Its the ballasts.· With the circuit in the box, a circuit with just the IR reciever and led on it, I can turn the light on and off and the led lights up or doesnt.· Works with all three lights in kitchen.· All of which are about 3 mos. old.· (redid my kitchen over the winter)· They are 25W flourescent.· If anybody cares: http://www.lowes.com/lowes/lkn?action=productDetail&productId=36463-16620-36463&lpage=none

Thanks for all the help!

Beau Schwabe
01-29-2006, 03:06 AM

"are the components a pot, resister, and capacitor?"

There are two components, a resistor ( 100 Ohms ) and a Capacitor (1 uF)

The schematic shows a 1V device.... Ignore this, it is part of the simulator
to "excite" the input. If your capacitor is polarized, then the "+" should go
towards the input terminal. "-" should go towards the ground.

Beau Schwabe (mailto:bschwabe@parallax.com)

IC Layout Engineer
Parallax, Inc.

Andy Lindsay (Parallax)
01-29-2006, 04:44 AM

Here is a program (FilterIrInterference.bs2 (http://forums.parallax.com/attachment.php?attachmentid=40228))·that I think will solve the problem.· I even tested it with some blasts from a TV remote, and it still worked.

Here's the trick.· Check each pair a certain number of times.· (I chose 10).· Count the number of times an object is detected.· If it's 10, there's an object there.· If it's less than 10, it's ballast interference.

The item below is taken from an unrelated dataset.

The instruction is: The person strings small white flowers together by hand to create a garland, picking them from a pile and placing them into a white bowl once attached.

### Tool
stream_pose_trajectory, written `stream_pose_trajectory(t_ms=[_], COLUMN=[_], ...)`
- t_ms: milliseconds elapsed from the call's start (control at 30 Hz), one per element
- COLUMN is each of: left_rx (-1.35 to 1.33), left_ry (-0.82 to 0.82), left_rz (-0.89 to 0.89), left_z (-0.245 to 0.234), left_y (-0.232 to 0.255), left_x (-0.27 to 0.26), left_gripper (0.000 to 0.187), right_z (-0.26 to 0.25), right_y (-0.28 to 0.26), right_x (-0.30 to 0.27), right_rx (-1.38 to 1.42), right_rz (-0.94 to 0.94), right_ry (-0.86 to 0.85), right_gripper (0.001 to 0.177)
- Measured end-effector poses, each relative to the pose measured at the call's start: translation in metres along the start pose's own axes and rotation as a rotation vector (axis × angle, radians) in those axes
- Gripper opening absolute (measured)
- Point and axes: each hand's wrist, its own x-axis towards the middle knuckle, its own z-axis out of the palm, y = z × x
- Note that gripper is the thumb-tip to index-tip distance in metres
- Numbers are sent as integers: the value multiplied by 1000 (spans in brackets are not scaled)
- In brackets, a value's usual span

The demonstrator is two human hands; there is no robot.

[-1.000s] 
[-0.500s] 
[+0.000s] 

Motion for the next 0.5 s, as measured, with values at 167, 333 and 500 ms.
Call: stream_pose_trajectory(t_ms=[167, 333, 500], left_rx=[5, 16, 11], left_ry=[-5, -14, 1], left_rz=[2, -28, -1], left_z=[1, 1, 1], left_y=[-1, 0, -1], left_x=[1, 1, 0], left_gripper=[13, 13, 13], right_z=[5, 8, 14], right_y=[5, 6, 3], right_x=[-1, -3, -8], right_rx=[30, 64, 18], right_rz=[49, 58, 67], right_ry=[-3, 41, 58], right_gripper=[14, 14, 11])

' -----[ Title ]----------------------------------------------------------
' FilterIrInterference.bs2
' Test IR object detection circuits.

' {$STAMP BS2} ' Stamp directive.
' {$PBASIC 2.5} ' PBASIC directive.

' -----[ Variables ]----------------------------------------------------------

irDetectRight VAR Bit
counter VAR Nib
detCnt VAR Nib

' -----[ Initialization ]-----------------------------------------------------

DEBUG "Testing piezospeaker..."
FREQOUT 4, 2000, 3000

DEBUG CLS, "Detect?", CR

' -----[ Main Routine ]-------------------------------------------------------


detCnt = 0

FOR counter = 1 TO 10

FREQOUT 2, 1, 38500
irDetectRight = IN0
IF irDetectRight = 0 THEN detCnt = detCnt + 1


IF (detCnt = 10) THEN

DEBUG DEC3 ? detcnt



Post Edited (Andy Lindsay (Parallax)) : 1/28/2006 9:51:28 PM GMT

01-29-2006, 05:11 AM
Well, I have completely DESOLDERED the bot, and am now reworking it with Prototyping boards. As a learning experience, I will try both solutions! Thanks for both of them. I am having the time of my life with this stuff.

01-30-2006, 09:53 AM
completed.· Posted in projects.· Thanks for your help.